DATA SUPPLIED:
▼▼▼

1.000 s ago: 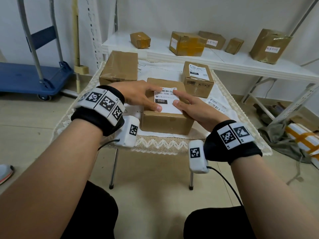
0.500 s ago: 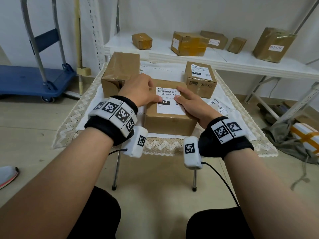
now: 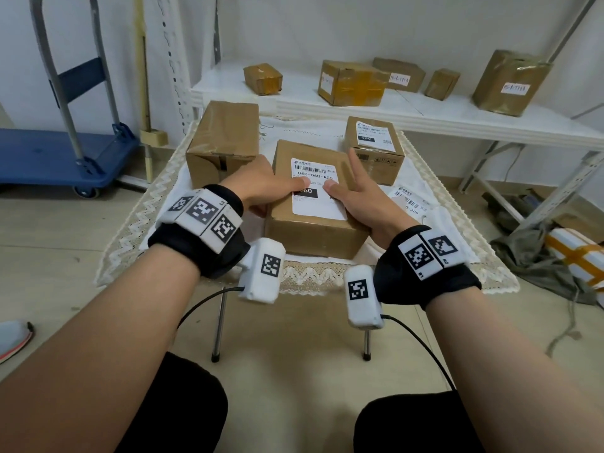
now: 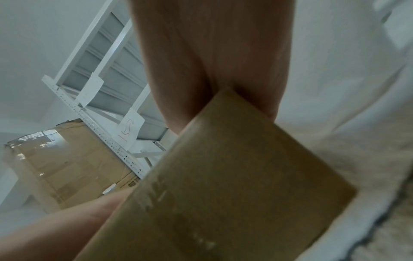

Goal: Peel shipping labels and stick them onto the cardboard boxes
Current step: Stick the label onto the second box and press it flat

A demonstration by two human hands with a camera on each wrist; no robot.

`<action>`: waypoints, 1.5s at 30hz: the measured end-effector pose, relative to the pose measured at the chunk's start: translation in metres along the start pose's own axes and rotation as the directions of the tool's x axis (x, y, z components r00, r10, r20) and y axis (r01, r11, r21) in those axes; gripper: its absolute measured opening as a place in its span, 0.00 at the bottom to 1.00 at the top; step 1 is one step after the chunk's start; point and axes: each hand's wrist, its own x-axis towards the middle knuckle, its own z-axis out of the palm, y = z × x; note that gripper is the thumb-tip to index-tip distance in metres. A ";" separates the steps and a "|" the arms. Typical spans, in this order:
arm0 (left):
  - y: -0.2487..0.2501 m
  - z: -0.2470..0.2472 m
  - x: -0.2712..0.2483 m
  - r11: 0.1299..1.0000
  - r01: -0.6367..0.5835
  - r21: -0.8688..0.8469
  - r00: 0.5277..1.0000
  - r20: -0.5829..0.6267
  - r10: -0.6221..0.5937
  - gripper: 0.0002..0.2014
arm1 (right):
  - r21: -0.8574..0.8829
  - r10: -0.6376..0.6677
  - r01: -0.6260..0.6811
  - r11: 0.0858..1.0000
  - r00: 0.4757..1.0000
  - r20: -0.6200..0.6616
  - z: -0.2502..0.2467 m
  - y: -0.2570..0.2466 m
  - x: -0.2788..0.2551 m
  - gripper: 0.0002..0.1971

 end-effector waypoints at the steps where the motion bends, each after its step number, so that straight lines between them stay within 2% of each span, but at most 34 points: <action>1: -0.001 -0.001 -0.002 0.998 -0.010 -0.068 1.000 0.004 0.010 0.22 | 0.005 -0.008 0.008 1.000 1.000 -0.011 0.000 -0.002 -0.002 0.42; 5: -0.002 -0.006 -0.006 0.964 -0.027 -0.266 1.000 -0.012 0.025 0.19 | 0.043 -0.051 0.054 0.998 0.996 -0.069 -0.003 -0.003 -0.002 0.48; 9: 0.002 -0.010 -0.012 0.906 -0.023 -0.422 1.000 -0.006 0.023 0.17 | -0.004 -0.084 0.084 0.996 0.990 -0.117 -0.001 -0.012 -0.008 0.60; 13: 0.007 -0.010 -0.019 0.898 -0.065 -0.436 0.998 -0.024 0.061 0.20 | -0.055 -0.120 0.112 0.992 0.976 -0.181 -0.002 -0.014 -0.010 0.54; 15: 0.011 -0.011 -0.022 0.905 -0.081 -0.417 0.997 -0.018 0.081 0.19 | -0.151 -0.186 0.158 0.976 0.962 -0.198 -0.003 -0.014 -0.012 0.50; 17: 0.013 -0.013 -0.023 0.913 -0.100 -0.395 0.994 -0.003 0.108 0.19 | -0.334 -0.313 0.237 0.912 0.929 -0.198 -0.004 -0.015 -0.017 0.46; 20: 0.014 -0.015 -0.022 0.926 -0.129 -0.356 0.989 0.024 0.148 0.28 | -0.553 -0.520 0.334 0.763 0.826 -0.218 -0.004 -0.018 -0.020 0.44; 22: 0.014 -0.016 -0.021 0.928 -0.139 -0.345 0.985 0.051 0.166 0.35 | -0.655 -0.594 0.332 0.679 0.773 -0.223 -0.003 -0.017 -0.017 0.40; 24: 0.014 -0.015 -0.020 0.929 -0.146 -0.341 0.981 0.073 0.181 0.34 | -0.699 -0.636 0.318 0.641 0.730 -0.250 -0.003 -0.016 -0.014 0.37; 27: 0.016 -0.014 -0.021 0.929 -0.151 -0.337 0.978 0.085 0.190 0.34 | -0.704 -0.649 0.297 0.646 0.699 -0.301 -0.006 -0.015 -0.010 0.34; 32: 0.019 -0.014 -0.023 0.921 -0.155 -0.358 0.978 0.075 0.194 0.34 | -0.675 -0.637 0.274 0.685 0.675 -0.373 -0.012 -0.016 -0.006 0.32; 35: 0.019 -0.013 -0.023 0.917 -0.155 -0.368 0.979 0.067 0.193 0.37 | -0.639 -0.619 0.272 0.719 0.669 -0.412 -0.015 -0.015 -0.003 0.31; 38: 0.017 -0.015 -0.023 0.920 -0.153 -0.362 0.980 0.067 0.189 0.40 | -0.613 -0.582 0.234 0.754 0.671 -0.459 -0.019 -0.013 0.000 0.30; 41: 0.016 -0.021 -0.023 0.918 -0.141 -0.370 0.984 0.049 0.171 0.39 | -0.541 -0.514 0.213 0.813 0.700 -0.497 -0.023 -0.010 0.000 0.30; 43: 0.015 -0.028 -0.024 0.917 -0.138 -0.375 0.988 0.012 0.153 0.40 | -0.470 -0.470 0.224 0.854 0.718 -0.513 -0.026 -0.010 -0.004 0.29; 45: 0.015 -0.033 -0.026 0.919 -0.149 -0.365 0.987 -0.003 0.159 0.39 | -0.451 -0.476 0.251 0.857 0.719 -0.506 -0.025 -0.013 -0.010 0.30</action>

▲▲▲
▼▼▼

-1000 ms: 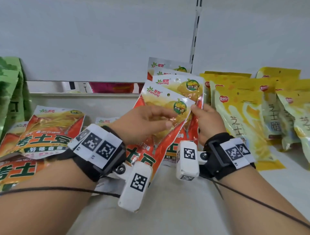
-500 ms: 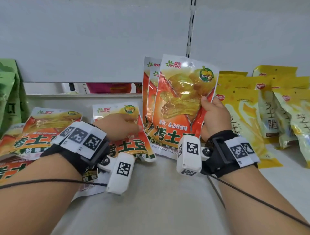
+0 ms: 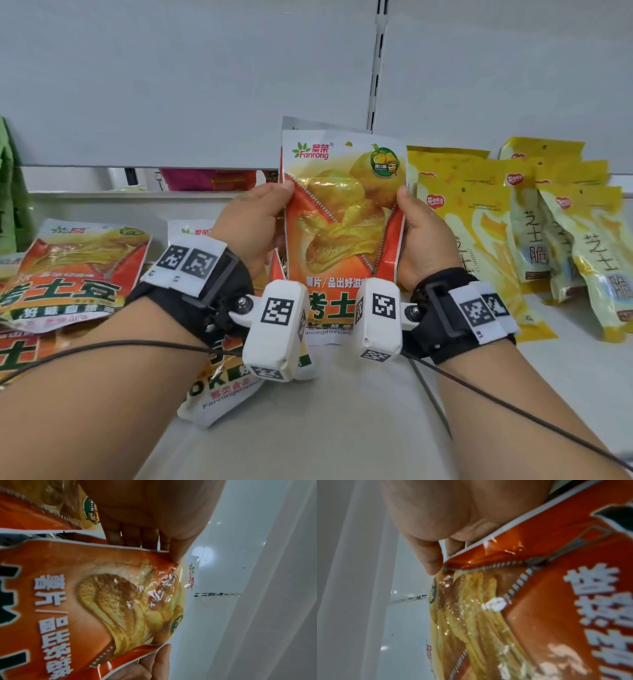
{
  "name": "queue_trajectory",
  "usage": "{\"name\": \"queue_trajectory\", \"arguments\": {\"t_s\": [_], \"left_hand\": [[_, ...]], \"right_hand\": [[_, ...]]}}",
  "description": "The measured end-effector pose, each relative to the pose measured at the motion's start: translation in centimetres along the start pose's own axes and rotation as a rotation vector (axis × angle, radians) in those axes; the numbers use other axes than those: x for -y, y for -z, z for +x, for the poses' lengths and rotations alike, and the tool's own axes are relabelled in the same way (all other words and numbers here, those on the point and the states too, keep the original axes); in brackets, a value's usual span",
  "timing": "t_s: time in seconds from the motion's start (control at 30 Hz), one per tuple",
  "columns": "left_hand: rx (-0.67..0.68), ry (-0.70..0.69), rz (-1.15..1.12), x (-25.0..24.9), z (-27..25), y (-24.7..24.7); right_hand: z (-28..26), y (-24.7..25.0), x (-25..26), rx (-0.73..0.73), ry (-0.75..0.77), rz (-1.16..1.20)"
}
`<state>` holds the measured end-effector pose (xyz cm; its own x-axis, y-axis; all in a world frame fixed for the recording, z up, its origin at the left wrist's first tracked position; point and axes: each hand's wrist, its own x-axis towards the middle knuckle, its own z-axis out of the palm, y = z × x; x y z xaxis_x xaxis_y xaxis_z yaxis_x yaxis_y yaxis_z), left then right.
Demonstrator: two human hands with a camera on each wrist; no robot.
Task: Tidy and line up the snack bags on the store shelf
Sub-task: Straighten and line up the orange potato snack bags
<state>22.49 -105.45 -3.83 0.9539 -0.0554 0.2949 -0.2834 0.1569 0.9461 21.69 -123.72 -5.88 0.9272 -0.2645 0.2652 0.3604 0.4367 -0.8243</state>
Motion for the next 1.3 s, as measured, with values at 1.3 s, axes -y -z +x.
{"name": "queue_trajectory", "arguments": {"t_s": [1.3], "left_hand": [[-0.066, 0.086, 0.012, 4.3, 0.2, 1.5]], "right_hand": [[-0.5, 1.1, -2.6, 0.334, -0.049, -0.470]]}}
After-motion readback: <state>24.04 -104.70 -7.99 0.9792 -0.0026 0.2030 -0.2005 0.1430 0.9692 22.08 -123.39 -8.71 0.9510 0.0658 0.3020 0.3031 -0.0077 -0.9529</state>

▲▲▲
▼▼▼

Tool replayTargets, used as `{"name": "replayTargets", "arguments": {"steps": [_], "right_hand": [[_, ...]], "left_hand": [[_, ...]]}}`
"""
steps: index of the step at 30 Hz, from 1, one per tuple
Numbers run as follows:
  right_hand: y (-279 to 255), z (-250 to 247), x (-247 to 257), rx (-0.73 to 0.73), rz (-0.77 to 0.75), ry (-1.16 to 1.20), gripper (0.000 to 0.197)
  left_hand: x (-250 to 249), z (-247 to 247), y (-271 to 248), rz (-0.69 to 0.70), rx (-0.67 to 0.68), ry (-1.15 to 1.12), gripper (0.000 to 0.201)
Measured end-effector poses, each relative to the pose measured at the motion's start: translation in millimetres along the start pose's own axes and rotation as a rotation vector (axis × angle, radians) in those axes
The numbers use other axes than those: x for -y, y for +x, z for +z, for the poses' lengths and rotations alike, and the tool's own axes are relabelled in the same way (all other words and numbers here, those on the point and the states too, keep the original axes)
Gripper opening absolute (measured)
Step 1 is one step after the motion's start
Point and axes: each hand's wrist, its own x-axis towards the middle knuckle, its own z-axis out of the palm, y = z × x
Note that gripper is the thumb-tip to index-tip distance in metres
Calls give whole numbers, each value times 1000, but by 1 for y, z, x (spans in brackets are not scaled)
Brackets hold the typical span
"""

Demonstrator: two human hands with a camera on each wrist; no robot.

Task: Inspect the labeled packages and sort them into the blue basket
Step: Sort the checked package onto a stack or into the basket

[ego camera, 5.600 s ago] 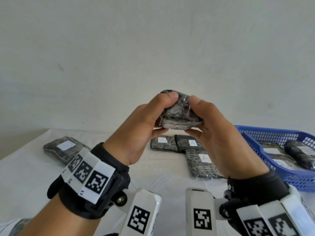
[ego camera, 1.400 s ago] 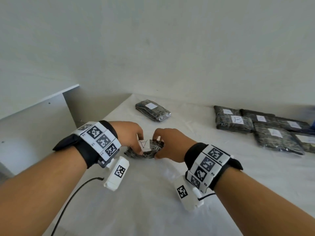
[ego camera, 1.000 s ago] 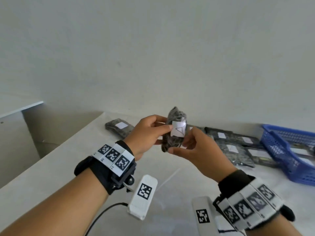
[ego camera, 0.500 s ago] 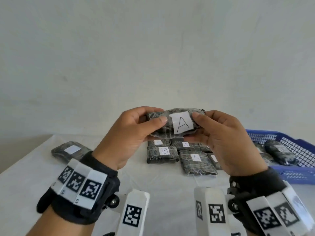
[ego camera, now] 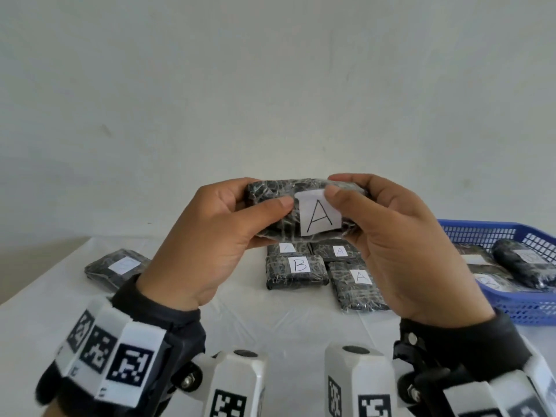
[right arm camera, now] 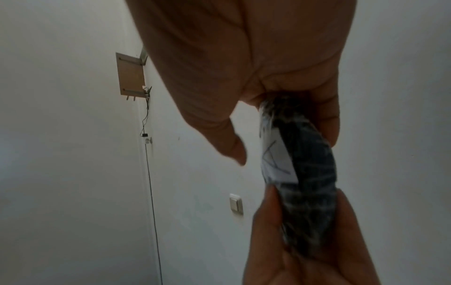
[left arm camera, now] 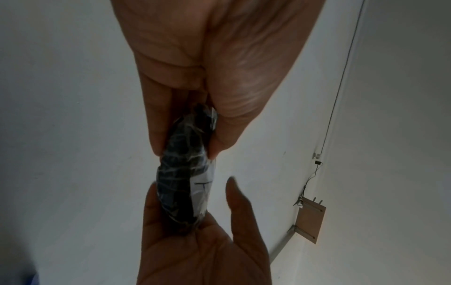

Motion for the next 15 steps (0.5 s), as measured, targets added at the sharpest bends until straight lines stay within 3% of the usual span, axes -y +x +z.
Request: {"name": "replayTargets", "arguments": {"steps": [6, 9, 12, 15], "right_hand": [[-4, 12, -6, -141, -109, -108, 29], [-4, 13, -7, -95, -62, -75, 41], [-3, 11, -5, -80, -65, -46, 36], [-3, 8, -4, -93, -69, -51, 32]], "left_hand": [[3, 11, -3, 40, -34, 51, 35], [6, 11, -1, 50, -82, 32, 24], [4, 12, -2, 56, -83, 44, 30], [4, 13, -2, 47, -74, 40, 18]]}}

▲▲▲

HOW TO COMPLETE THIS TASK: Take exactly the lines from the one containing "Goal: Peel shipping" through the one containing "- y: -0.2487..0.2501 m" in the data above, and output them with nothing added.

EXERCISE SOLUTION:
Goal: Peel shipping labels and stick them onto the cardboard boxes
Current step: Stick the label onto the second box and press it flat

A demonstration by two human hands with a camera on each wrist; no robot.

`<action>`: waypoints, 1.5s at 30hz: the measured end-effector pose, relative to the pose measured at the chunk's start: translation in metres along the start pose's own axes and rotation as the directions of the tool's x axis (x, y, z components r00, r10, r20) and y axis (r01, r11, r21) in those axes; gripper: its absolute measured opening as a place in its span, 0.00 at the bottom to 1.00 at the top; step 1 is one step after the chunk's start; point and axes: each hand's wrist, its own x-axis towards the middle knuckle, its own z-axis out of the palm, y = z × x; note that gripper is the thumb-tip to index-tip distance in metres. A ";" separates the steps and a "|" the arms. Typical spans, in this order:
arm0 (left):
  - y: -0.2487..0.2501 m

Above is the complete output.